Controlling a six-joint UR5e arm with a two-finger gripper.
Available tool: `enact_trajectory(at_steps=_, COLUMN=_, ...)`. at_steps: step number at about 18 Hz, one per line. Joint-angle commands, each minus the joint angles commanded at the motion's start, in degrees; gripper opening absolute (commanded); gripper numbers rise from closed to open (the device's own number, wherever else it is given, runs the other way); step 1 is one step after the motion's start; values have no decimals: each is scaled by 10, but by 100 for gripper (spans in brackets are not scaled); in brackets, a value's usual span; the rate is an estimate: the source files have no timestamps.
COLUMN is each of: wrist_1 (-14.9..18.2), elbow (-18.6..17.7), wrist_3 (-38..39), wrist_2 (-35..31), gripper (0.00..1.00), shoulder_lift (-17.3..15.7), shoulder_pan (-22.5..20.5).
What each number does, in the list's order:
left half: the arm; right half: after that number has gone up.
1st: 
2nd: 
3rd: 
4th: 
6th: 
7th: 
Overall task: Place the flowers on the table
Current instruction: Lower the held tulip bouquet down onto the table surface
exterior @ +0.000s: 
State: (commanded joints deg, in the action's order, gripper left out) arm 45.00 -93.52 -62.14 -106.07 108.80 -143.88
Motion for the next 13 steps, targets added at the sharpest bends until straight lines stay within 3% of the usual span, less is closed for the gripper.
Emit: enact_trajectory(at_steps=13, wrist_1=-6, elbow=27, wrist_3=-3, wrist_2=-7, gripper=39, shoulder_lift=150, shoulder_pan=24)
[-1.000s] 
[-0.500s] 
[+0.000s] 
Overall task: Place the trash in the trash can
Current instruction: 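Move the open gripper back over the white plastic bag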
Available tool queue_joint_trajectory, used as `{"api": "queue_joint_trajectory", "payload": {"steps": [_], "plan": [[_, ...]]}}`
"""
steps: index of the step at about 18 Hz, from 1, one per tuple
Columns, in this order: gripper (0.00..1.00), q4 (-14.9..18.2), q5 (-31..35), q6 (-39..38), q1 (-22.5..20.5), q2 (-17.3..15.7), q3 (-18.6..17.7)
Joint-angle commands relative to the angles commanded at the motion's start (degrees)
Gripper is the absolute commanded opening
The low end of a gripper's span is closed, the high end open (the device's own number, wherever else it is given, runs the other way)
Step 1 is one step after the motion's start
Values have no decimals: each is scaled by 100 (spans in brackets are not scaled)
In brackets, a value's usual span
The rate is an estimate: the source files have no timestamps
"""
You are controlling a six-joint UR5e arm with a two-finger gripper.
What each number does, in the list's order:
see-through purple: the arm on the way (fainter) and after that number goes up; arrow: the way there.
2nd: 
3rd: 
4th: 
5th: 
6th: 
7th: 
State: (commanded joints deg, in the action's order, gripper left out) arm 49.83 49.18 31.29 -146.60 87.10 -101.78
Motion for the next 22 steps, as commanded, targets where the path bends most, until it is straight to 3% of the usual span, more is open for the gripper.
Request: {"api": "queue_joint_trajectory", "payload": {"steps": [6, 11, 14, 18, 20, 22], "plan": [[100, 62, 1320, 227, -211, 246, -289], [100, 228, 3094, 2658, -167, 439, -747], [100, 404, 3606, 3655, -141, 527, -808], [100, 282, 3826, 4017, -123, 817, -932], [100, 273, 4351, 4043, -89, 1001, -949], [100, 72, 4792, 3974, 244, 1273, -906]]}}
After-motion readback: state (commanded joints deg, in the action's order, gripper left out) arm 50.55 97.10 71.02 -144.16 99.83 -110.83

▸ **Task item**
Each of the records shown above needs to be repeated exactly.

▸ **Result**
Controlling a six-joint UR5e arm with a two-finger gripper.
Available tool: `enact_trajectory(at_steps=_, COLUMN=_, ...)`. at_steps: step number at about 18 Hz, one per line. Joint-angle commands, each minus the joint angles commanded at the motion's start, in degrees; gripper opening absolute (commanded); gripper numbers rise from closed to open (the device's own number, wherever else it is given, runs the other way); step 1 is one step after the motion's start; values have no decimals: each is scaled by 10, but by 100 for gripper (spans in brackets are not scaled); in brackets, a value's usual span; the rate is an estimate: the source files have no timestamps.
COLUMN is each of: wrist_1 (-14.9..18.2), elbow (-18.6..17.7), wrist_3 (-38..39), wrist_2 (-35..31), gripper (0.00..1.00), shoulder_lift (-17.3..15.7), shoulder_pan (-22.5..20.5).
What each number does, in the list's order:
left half: the arm; right half: after that number has gone up.
1st: 
2nd: 
3rd: 
4th: 
6th: 
7th: 
Overall task: Place the flowers on the table
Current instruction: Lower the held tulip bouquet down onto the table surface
exterior @ +0.000s: 
State: (commanded joints deg, in the action's order, gripper left out) arm 45.00 -93.52 -62.14 -106.07 108.80 -143.88
Motion for the next 13 steps, targets added at the sharpest bends until straight lines stay within 3% of the usual span, less is closed for the gripper.
Emit: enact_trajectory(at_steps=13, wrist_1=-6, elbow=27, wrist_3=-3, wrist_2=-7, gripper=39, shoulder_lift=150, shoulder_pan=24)
[-1.000s] 
[-0.500s] 
[+0.000s] 
Overall task: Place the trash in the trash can
Current instruction: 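Move the open gripper back over the white plastic bag
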Available tool queue_joint_trajectory, used as `{"api": "queue_joint_trajectory", "payload": {"steps": [_], "plan": [[_, ...]]}}`
"""
steps: index of the step at about 18 Hz, from 1, one per tuple
Columns, in this order: gripper (0.00..1.00), q4 (-14.9..18.2), q5 (-31..35), q6 (-39..38), q1 (-22.5..20.5), q2 (-17.3..15.7), q3 (-18.6..17.7)
Joint-angle commands relative to the angles commanded at the motion's start (degrees)
Gripper is the absolute commanded opening
The low end of a gripper's span is closed, the high end open (the device's own number, wherever else it is given, runs the other way)
Step 1 is one step after the motion's start
Values have no decimals: each is scaled by 100 (spans in brackets are not scaled)
In brackets, a value's usual span
The rate is an estimate: the source files have no timestamps
"""
You are controlling a six-joint UR5e arm with a two-finger gripper.
What each number does, in the list's order:
see-through purple: the arm on the way (fainter) and after that number goes up; arrow: the way there.
2nd: 
3rd: 
4th: 
5th: 
6th: 
7th: 
State: (commanded joints deg, in the action's order, gripper left out) arm 49.83 49.18 31.29 -146.60 87.10 -101.78
Motion for the next 22 steps, as commanded, targets where the path bends most, until it is straight to 3% of the usual span, more is open for the gripper.
Request: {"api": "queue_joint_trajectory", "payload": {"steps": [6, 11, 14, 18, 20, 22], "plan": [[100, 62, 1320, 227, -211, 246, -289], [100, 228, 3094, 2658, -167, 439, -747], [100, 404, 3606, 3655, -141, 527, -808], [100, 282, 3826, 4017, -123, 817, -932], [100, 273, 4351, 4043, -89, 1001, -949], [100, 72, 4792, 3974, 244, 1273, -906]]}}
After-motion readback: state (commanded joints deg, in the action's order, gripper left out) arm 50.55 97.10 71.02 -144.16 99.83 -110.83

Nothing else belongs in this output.